◆ **What to produce**: For the data below, restate word for word only the lines from the line containing "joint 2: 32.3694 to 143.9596" through the line containing "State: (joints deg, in", both ends included.

◆ **Information supplied**:

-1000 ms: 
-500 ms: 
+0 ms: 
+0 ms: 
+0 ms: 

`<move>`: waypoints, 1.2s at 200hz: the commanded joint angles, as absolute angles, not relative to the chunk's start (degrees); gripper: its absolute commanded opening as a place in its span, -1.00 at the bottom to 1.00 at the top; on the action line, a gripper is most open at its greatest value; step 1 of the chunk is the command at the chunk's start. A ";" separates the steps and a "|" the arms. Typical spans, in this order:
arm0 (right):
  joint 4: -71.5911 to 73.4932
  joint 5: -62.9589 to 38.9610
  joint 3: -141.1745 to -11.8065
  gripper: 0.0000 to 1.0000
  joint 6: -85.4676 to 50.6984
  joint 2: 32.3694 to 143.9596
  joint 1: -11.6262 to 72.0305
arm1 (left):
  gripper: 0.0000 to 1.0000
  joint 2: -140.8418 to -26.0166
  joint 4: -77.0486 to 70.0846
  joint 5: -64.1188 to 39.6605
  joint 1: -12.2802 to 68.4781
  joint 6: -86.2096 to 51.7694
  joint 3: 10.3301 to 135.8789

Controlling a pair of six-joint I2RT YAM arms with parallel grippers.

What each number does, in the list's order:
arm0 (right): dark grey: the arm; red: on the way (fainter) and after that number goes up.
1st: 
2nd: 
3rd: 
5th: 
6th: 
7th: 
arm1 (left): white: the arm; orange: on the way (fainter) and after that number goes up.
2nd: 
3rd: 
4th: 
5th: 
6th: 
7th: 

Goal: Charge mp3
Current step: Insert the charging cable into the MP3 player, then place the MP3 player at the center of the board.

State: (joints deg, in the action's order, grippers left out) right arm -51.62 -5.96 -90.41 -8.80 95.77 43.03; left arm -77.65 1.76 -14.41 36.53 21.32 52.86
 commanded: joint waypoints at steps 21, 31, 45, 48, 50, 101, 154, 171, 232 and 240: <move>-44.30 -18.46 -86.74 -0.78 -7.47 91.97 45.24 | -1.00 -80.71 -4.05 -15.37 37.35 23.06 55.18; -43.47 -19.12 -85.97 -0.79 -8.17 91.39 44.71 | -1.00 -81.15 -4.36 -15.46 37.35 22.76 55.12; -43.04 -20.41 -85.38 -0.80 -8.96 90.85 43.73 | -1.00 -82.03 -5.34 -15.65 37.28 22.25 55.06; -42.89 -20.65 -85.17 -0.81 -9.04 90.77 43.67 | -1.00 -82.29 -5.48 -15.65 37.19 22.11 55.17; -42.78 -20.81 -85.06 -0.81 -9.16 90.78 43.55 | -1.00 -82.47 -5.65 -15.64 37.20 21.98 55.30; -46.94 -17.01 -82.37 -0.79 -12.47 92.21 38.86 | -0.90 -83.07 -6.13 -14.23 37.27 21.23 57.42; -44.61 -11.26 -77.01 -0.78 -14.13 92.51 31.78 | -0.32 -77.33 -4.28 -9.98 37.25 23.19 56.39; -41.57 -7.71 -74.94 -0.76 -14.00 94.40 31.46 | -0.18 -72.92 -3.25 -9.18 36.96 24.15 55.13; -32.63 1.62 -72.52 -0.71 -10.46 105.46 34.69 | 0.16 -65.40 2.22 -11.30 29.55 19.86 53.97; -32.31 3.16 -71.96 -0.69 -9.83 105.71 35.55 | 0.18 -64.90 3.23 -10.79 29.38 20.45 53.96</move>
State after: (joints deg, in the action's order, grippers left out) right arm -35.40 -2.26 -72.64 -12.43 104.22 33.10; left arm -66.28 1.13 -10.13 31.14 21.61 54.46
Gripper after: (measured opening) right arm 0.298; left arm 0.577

◆ **Answer to this exercise**:
  joint 2: 32.3694 to 143.9596
  joint 1: -11.6262 to 72.0305
arm1 (left):
  gripper: 0.0000 to 1.0000
  joint 2: -140.8418 to -26.0166
  joint 4: -77.0486 to 70.0846
  joint 5: -64.1188 to 39.6605
  joint 1: -12.2802 to 68.4781
  joint 6: -86.2096 to 51.7694
  joint 3: 10.3301 to 135.8789

Controlling a pair of six-joint I2RT YAM arms with parallel grippers.

What each number does, in the list's order:
arm0 (right): dark grey: the arm; red: on the way (fainter) and after that number goes up.
1st: 
2nd: 
3rd: 
5th: 
6th: 
7th: 
arm1 (left): white: the arm; orange: on the way (fainter) and after that number goes up.
2nd: 
3rd: 
4th: 
5th: 
6th: 
7th: 

Goal: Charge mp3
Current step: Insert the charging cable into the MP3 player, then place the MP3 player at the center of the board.

State: (joints deg, in the action's order, grippers left out) right arm -51.62 -5.96 -90.41 -8.80 95.77 43.03; left arm -77.65 1.76 -14.41 36.53 21.32 52.86

This completes the response to the exercise.